Instructions to follow. If a line in the records below holds the word "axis", copy it.

Items listed in a dataset

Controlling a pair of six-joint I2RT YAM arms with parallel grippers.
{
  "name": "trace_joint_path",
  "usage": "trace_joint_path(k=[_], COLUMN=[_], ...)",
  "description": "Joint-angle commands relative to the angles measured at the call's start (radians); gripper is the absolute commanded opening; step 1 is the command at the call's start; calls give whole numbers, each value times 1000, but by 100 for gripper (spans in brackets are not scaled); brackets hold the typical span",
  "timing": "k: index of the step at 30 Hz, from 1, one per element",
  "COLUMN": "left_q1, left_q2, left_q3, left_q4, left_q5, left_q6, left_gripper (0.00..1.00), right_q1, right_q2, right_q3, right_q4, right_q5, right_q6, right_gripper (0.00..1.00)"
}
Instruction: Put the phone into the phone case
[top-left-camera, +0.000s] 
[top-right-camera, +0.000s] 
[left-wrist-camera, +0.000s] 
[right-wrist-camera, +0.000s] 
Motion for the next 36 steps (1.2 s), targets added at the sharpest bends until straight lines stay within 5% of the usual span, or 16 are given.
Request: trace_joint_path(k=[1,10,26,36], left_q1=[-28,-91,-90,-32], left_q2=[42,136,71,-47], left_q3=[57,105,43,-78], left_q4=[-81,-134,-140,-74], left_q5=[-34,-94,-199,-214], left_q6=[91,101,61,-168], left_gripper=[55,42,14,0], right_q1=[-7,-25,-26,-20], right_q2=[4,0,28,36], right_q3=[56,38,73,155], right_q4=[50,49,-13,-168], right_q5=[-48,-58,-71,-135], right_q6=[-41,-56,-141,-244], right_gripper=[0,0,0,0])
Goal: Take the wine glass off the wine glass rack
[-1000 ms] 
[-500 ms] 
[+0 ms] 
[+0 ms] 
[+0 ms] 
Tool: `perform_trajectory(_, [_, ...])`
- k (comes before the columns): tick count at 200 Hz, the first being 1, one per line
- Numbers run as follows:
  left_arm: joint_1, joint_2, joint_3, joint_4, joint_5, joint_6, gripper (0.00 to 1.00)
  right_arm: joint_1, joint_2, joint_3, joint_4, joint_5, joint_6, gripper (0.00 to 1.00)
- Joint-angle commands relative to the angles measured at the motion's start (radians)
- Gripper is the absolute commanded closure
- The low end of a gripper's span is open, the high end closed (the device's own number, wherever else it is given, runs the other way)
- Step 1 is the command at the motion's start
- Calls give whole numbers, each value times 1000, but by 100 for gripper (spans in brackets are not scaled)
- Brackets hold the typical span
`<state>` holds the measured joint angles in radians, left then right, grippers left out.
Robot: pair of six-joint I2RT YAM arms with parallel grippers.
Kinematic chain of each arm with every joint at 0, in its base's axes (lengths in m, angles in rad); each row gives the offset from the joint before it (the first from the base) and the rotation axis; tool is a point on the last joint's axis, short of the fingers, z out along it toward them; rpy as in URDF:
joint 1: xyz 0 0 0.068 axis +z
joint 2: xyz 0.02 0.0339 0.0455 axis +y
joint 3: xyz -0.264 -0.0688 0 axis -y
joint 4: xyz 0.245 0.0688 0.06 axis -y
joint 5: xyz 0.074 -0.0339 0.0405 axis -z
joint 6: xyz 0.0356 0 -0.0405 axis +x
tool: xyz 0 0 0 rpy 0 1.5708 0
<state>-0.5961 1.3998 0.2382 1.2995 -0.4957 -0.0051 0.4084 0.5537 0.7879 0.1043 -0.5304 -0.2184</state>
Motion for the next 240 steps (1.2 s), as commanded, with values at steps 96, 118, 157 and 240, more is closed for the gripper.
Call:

Result below.
Kinematic chain of each arm with every joint at 0, in its base's axes (lengths in m, angles in rad); each row gives the offset from the joint before it (the first from the base) and the rotation axis; tool is a point on the last joint's axis, short of the fingers, z out along it toward them; rpy as in URDF:
joint 1: xyz 0 0 0.068 axis +z
joint 2: xyz 0.02 0.0339 0.0455 axis +y
joint 3: xyz -0.264 -0.0688 0 axis -y
joint 4: xyz 0.245 0.0688 0.06 axis -y
joint 5: xyz 0.074 -0.0339 0.0405 axis -z
joint 6: xyz 0.0356 0 -0.0405 axis +x

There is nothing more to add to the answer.